I’m going to chalk Monday’s bad outing up to the Orioles seeing him just five days ago. This is a great opportunity to buy low. After posting strikeout rates at 22.7% and 26.3% in 2017 and 2018, respectively, Happ’s 2019 rate sits at just 18.5. The drop in K rate seems to be directly coming from his fastball. His fastball velocity has seen a 20 percentile drop, and his fastball spin went from above average to below average year-over-year. Another issue with Happ is that while his fastball velocity has dropped, his changeup velocity has stayed the same. This creates a tunneling problem, meaning that there isn’t a large enough gap in velocity to keep hitters off balance.
The good news is that his barrel percentage and average exit velocity are the same as last year, and his swinging-strike rate is down from 10.4% in 2018 to 9.8% in 2019 — not the biggest deal, in the grand scheme of things. It at least says that his K rate is due for positive regression.
In short, Happ probably was not as good as his surface-level stats indicate in 2017 and 2018, nor is he as bad as he is currently pitching in 2019. Much like Kyle Hendricks, he is prone to a few bad outings if he is not able to keep hitters off balance.
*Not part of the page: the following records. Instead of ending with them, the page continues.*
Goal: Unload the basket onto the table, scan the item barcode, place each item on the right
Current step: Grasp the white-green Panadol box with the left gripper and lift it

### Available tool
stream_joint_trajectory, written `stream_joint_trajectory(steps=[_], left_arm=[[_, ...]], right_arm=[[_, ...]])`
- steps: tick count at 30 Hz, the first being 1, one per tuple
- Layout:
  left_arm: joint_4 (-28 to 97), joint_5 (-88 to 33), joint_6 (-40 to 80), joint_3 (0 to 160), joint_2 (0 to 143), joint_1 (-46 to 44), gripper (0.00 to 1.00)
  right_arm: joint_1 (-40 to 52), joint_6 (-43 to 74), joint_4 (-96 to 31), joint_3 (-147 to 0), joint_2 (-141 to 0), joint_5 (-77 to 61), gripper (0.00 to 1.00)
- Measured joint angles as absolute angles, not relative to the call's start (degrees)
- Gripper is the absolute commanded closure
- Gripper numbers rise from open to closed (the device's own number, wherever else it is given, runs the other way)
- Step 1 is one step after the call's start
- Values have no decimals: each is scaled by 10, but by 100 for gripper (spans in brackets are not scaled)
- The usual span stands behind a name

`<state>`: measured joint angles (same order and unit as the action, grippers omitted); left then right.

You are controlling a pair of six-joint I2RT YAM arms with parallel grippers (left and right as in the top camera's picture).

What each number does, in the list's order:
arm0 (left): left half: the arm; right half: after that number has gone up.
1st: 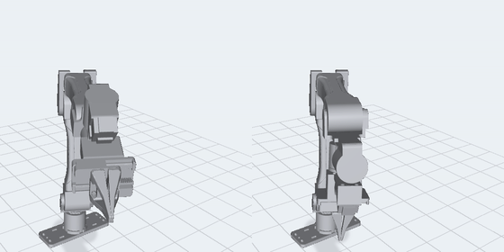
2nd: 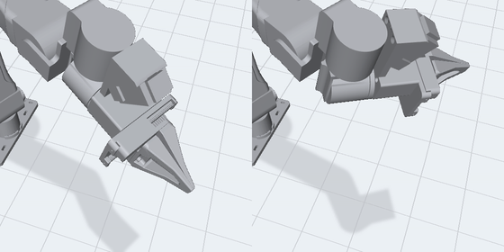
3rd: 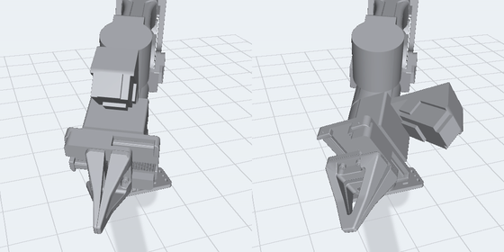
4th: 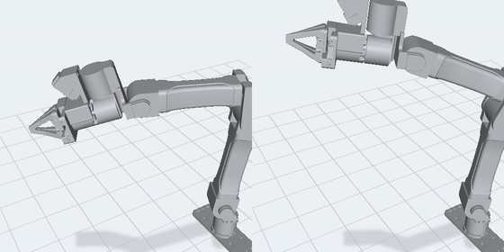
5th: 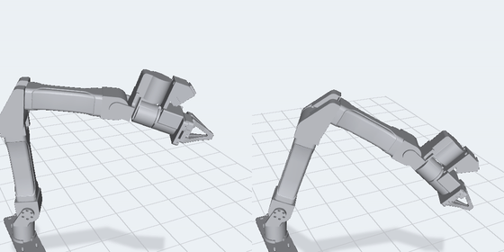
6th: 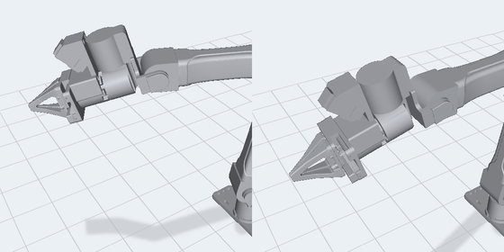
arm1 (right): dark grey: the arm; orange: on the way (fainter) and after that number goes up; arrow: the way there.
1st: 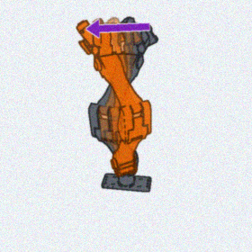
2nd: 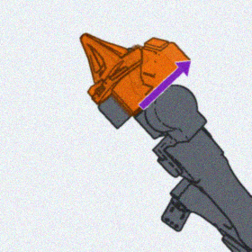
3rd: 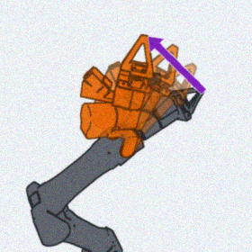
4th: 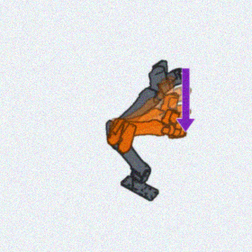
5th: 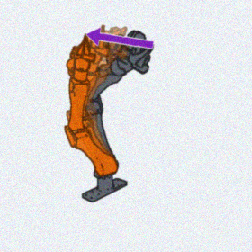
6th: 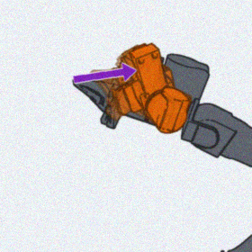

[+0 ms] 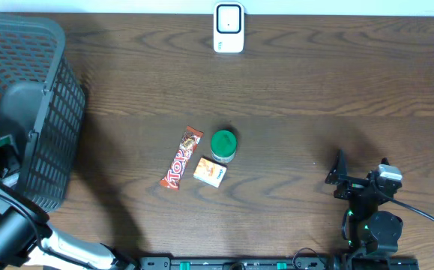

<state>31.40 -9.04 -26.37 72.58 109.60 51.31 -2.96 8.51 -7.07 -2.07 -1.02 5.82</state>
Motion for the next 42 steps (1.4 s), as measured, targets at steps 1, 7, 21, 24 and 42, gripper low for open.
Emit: stream_joint_trajectory(steps=[1, 7, 21, 24, 42], left_arm=[[314, -90, -261, 726, 1095, 506, 49], [307, -87, -244, 720, 1040, 456, 49], [282, -115, -132, 719, 761, 434, 49], [288, -171, -106, 719, 724, 434, 49], [363, -597, 13, 719, 672, 355, 50]], right_arm=[[-30, 85, -70, -21, -10, 58, 1], [-30, 85, -70, -21, -10, 58, 1], [-30, 85, -70, -21, -10, 58, 1], [-30, 85, -70, -21, -10, 58, 1], [-30, 85, -70, -21, -10, 58, 1]])
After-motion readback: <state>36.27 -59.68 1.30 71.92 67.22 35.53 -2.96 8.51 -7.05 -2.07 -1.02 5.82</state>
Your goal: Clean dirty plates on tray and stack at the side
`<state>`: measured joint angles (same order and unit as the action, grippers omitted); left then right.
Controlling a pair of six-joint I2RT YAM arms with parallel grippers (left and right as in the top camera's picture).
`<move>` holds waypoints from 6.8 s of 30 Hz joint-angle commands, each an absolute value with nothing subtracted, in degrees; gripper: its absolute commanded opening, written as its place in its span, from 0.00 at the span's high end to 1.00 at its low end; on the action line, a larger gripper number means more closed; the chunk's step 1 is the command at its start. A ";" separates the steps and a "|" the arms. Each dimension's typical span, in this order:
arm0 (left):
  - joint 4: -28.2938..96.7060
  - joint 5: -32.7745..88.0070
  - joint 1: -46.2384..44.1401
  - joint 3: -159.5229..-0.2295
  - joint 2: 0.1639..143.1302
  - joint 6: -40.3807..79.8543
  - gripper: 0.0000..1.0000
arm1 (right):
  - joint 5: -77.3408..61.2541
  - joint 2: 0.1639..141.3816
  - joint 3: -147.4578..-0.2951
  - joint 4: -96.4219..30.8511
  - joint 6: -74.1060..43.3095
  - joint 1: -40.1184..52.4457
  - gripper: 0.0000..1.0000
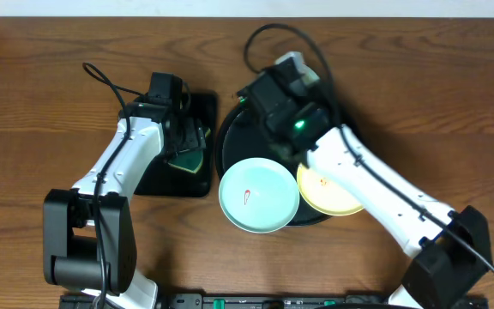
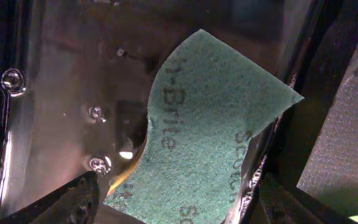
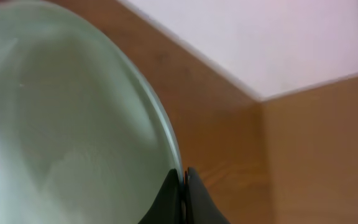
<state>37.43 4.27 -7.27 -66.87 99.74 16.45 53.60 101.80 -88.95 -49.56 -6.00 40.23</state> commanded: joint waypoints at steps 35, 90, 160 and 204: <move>37.39 3.64 -7.03 -66.72 99.11 16.10 0.16 | -7.38 100.25 -66.52 -39.75 -23.05 -33.87 0.99; 35.81 7.46 -8.38 -67.64 100.29 -5.58 0.20 | -18.28 73.41 -64.90 -51.27 -8.97 -3.09 0.55; 40.25 2.35 -8.43 -69.78 96.68 3.75 0.93 | -15.31 86.98 -48.42 -25.15 -13.67 -0.14 0.99; -1.21 23.62 -34.76 -70.63 113.78 47.29 0.92 | -6.00 99.53 -48.42 -11.53 -26.55 8.73 0.99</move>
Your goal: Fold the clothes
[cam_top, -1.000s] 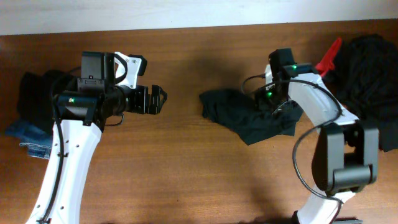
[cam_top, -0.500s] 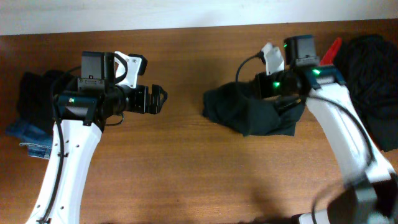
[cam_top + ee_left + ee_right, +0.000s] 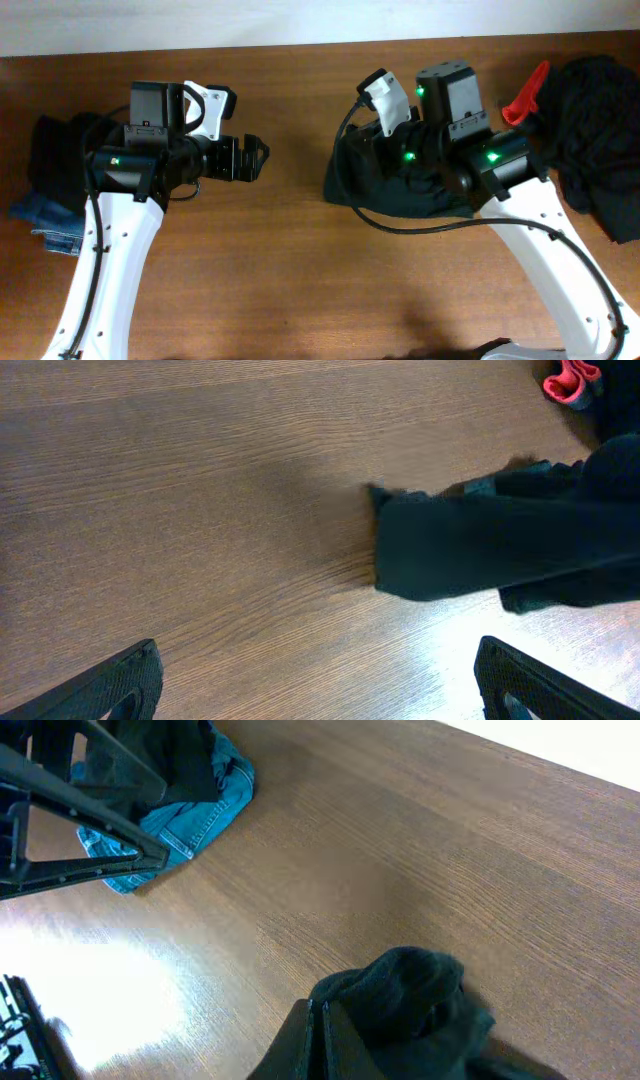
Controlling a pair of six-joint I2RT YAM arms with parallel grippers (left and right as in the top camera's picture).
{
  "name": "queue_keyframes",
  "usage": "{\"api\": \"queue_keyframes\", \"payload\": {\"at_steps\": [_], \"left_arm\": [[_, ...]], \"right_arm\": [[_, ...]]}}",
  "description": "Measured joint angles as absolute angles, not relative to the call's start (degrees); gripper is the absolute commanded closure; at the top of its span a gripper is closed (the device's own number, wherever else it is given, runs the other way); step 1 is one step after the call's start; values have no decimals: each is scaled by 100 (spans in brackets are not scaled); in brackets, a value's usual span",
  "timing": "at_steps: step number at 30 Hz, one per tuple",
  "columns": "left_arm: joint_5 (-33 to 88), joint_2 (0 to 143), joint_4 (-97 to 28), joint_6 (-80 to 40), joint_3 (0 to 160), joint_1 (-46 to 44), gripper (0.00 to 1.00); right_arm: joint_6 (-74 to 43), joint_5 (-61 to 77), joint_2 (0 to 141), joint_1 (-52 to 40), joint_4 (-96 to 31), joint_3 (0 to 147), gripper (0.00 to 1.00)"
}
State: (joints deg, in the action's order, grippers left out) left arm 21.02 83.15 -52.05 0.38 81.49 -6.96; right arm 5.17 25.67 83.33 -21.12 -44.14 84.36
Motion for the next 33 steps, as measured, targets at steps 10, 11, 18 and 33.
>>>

I’m expecting Happ’s ERA to hover around 4.00 with a 20-22% K-rate as a result of making adjustments to his fastball and changeup. Playing for the Yankees as they get healthy means that he will also pile up wins. You can probably trade for Happ after this outing for 25 cents on the dollar. Go do that.
Zack Wheeler (SP – NYM)
Wheeler is the poster boy for positive regression based on the gap between his ERA (4.85) and other ERA indicators such as FIP (2.86) and xFIP (3.50). He has been BABIP’d to death, seeing as there has been a 75-point increase between 2018 and 2019. The FIP is much lower as a result of allowing just four homers and posting a 26.2% K rate.
The issue with Wheeler stems from his control (8.6% walk rate, a full tick above last year) and increasing his sinker usage. Last year, he threw his sinker 15% of the time, which led to a .304 expected slugging. This year, he’s throwing it over 31% of the time, and the expected slugging is at .450. Sure, his ground balls are up with the sinker, but hitters are slugging just .219 against his four-seamer. Surprisingly, his usage on the pitch has decreased in tandem with his sinker. There is some contention between Brooks Baseball, Statcast, and FanGraphs regarding the usage of this pitch.
Regardless, I’m expecting Wheeler to find his groove and be a top-25 starting pitcher by the end of the year. He’ll get there by recognizing his need to adjust his pitch arsenal and find his control. His control is due for natural positive regression, given his increase in first-pitch strikes and an overall climb in pitches inside the zone.